◆ **Instructions for the task**
Everything from the top of the data below through the line with "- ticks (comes" should be duplicated exactly, and nothing past it.

Segment Open

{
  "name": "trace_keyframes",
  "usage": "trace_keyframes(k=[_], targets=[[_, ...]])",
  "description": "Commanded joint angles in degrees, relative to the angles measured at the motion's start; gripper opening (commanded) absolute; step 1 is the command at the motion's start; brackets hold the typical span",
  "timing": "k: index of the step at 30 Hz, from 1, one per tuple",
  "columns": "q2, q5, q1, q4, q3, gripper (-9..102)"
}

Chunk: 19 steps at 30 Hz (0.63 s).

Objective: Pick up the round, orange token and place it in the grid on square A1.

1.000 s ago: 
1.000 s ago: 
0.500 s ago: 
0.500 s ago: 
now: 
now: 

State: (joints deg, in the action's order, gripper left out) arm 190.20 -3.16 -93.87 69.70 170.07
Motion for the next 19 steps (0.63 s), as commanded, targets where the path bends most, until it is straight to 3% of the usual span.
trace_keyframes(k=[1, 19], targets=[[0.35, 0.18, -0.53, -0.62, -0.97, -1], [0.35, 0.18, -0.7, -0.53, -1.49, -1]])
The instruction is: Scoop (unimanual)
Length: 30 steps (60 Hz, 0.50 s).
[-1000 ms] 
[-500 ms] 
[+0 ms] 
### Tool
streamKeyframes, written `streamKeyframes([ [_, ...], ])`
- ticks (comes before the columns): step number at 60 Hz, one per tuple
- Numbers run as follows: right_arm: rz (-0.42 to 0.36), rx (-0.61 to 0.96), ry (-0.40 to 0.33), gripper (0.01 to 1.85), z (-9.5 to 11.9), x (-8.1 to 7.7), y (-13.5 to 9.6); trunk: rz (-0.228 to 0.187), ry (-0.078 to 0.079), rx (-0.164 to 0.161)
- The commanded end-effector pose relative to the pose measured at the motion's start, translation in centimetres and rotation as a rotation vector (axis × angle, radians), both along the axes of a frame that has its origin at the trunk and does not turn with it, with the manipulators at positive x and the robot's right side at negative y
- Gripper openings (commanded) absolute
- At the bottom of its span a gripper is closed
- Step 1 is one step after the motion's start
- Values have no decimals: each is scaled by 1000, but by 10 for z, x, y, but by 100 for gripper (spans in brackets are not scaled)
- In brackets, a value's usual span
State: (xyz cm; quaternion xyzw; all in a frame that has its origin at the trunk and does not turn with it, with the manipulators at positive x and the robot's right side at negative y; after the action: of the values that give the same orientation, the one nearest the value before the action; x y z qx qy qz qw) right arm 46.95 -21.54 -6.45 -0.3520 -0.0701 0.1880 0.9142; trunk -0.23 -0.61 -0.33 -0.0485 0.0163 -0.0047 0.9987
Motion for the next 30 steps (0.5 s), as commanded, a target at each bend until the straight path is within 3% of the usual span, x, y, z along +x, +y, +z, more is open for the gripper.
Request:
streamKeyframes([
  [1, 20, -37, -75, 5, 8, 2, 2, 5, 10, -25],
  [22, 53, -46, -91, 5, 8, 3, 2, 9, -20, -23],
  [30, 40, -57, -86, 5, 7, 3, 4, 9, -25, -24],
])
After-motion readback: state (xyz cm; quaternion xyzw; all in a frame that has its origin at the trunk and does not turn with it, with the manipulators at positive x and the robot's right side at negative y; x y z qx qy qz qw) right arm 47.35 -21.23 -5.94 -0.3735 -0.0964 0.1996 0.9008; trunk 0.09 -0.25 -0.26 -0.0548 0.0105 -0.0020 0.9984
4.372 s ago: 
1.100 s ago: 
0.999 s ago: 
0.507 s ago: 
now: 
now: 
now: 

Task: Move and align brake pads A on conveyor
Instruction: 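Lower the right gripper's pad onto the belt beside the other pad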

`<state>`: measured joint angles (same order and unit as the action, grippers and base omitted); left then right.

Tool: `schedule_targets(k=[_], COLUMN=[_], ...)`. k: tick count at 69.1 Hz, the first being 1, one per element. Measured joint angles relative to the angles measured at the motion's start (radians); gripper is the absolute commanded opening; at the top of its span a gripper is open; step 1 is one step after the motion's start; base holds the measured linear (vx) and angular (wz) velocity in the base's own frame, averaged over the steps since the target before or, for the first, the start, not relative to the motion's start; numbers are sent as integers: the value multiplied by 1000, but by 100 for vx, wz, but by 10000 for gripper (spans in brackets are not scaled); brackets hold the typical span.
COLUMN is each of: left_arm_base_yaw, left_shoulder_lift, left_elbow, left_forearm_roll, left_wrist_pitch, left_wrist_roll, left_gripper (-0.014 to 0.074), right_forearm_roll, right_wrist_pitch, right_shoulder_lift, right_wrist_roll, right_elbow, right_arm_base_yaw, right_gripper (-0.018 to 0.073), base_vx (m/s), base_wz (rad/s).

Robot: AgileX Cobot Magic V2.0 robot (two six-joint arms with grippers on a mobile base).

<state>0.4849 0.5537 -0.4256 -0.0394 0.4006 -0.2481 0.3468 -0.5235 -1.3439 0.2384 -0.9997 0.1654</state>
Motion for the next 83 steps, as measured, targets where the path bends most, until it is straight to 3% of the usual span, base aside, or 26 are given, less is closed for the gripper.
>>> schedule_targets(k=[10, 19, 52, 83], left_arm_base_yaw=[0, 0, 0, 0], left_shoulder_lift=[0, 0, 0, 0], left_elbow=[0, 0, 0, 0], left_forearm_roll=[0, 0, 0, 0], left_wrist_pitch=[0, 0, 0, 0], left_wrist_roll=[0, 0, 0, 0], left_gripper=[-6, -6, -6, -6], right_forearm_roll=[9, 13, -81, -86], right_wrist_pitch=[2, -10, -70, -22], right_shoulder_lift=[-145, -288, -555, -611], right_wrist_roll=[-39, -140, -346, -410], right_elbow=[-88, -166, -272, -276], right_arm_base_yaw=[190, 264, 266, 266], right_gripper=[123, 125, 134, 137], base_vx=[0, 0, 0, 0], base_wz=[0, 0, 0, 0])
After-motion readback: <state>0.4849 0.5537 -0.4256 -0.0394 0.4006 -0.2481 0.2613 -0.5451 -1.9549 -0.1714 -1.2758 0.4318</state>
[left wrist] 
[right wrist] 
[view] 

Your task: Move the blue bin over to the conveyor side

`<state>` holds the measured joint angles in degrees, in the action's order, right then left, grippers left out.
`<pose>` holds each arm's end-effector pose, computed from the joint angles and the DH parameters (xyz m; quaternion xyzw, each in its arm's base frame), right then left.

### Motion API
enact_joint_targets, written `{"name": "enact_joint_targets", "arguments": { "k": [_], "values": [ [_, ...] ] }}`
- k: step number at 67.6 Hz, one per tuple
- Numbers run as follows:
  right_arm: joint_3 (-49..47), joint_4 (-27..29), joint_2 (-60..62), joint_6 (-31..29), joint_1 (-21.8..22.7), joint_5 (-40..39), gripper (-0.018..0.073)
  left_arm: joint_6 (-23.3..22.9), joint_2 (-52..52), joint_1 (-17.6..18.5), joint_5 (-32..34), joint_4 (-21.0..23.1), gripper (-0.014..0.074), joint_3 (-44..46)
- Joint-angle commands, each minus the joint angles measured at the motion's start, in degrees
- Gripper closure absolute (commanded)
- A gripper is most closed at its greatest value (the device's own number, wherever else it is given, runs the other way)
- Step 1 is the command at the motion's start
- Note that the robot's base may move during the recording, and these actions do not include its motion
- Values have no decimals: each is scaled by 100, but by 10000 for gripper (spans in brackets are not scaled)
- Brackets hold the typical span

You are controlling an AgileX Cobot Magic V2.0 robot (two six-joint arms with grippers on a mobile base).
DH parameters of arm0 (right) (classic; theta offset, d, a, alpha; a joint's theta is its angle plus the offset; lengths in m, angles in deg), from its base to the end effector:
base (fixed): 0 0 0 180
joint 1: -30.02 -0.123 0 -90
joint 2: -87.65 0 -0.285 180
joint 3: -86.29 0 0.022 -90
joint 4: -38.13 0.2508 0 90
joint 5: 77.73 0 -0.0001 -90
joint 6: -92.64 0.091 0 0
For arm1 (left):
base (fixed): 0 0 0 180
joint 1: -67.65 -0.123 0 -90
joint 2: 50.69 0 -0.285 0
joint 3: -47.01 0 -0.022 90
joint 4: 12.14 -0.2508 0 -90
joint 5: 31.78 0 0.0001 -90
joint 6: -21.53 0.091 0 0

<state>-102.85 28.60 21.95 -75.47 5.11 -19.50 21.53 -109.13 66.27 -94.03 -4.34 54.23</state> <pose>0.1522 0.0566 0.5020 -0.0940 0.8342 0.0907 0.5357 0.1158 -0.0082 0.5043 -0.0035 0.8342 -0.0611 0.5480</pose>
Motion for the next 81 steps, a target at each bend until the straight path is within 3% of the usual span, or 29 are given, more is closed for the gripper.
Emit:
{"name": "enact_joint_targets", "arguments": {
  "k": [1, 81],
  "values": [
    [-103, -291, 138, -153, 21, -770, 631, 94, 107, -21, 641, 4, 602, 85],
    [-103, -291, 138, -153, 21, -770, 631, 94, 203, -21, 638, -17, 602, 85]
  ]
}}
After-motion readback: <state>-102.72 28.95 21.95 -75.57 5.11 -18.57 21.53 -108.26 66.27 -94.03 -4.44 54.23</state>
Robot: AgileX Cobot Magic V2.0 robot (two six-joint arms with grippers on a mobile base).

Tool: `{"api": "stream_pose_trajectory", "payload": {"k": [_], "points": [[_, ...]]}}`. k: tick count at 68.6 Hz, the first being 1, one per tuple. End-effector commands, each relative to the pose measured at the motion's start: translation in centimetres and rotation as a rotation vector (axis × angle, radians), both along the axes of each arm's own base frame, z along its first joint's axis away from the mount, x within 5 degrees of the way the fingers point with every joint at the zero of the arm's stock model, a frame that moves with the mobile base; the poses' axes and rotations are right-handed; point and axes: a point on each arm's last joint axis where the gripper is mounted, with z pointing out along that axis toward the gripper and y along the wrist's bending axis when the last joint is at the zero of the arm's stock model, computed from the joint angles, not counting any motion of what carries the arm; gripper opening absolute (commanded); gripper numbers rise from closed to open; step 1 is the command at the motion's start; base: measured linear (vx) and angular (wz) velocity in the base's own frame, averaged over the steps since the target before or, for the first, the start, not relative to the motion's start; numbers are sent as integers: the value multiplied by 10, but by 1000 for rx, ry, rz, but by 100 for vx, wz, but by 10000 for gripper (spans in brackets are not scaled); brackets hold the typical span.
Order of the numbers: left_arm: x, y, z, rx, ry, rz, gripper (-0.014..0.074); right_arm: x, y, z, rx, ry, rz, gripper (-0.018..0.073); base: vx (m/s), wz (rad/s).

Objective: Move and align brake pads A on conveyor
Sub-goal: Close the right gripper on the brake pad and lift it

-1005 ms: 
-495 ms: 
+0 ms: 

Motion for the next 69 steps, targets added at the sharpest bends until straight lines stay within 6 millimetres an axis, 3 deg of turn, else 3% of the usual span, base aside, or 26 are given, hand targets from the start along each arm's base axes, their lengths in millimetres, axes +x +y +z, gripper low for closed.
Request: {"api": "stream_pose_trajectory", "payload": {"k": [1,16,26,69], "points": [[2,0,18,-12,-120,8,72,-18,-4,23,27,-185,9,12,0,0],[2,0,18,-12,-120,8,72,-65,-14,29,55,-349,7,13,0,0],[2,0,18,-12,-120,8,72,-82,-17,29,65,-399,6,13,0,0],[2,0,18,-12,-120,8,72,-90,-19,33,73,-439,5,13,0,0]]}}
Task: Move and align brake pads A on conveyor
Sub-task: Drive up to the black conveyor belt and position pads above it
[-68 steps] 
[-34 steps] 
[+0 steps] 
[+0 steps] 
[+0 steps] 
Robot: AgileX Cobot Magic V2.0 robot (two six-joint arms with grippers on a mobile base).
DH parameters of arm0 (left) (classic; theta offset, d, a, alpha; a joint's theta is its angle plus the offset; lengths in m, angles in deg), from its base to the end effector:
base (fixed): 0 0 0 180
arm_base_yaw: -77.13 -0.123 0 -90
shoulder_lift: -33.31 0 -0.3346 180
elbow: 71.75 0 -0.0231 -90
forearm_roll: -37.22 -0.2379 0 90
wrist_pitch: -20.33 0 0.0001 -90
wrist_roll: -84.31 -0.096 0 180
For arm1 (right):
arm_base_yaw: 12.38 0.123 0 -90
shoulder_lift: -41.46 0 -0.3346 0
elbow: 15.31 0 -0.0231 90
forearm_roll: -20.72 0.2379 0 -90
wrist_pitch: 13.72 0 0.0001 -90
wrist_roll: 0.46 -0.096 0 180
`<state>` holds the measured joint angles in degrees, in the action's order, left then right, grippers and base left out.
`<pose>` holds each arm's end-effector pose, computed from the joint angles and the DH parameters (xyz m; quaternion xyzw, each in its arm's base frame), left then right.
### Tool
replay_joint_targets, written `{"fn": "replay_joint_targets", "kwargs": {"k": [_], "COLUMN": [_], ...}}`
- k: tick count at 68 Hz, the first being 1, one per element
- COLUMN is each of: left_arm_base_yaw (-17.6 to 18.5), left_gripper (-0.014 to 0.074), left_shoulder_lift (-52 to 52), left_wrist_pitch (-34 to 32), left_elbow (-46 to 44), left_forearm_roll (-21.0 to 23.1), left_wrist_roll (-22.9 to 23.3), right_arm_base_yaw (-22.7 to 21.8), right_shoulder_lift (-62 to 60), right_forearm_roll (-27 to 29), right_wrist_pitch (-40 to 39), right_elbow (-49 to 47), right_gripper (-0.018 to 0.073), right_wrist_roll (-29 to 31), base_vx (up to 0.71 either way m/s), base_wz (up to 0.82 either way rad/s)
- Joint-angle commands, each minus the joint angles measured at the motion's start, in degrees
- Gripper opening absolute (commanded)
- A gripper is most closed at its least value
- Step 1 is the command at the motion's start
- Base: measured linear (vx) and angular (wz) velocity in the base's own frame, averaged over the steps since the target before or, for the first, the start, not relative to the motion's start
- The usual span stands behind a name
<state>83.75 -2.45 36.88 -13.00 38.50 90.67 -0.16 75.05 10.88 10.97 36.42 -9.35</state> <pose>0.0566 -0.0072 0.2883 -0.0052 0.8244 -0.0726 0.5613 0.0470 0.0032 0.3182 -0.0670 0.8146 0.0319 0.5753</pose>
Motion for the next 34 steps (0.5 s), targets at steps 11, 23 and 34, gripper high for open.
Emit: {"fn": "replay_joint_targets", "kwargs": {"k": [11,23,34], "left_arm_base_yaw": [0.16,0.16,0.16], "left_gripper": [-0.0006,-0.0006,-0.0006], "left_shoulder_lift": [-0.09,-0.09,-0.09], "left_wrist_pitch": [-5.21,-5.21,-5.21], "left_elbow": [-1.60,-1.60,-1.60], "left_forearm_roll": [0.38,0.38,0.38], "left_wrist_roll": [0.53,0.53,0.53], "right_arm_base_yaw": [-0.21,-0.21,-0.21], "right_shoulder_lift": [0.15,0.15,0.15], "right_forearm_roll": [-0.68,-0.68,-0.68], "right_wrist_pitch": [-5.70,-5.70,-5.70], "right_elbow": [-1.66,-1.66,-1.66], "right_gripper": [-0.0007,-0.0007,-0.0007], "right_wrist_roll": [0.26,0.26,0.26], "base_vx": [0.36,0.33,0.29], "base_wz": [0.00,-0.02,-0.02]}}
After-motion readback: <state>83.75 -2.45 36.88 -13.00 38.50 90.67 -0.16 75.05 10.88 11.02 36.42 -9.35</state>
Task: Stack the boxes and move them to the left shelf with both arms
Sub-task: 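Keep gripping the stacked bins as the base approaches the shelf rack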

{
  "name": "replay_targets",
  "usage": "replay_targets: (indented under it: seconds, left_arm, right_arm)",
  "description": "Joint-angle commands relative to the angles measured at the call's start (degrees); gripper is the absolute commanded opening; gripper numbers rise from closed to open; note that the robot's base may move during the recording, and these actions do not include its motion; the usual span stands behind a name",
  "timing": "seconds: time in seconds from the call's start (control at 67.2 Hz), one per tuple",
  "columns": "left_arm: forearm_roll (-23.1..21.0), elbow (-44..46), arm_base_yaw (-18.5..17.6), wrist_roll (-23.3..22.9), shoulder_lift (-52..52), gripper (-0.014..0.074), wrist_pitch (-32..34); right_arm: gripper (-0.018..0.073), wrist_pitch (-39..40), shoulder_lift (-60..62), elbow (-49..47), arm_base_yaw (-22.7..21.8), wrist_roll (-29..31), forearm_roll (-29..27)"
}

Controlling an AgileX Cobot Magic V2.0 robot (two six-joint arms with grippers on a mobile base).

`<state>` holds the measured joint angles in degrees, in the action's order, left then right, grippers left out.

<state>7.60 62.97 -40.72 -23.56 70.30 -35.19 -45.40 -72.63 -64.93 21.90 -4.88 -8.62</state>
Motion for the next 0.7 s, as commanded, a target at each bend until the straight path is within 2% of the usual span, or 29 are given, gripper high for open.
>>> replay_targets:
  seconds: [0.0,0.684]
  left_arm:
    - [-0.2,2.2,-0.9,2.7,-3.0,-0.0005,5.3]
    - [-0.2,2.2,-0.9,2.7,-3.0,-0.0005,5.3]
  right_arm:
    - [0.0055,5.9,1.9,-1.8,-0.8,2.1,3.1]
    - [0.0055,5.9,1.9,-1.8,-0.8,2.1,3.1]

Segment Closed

◆ **Result of this task**
{
  "name": "trace_keyframes",
  "usage": "trace_keyframes(k=[_], targets=[[_, ...]])",
  "description": "Commanded joint angles in degrees, relative to the angles measured at the motion's start; gripper opening (commanded) absolute; step 1 is the command at the motion's start; brackets hold the typical span",
  "timing": "k: index of the step at 30 Hz, from 1, one per tuple",
  "columns": "q2, q5, q1, q4, q3, gripper (-9..102)"
}

Chunk: 19 steps at 30 Hz (0.63 s).

Objective: Pick up the round, orange token and place it in the grid on square A1.

1.000 s ago: 
1.000 s ago: 
0.500 s ago: 
0.500 s ago: 
now: 
now: 

State: (joints deg, in the action's order, gripper left out) arm 190.20 -3.16 -93.87 69.70 170.07
Motion for the next 19 steps (0.63 s), as commanded, targets where the path bends most, until it is straight to 3% of the usual span.
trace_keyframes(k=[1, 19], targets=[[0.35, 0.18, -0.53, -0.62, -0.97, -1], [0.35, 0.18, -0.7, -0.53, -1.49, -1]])
The instruction is: Scoop (unimanual)
Length: 30 steps (60 Hz, 0.50 s).
[-1000 ms] 
[-500 ms] 
[+0 ms] 
### Tool
streamKeyframes, written `streamKeyframes([ [_, ...], ])`
- ticks (comes before the columns): step number at 60 Hz, one per tuple

Nothing further is needed to complete this exercise.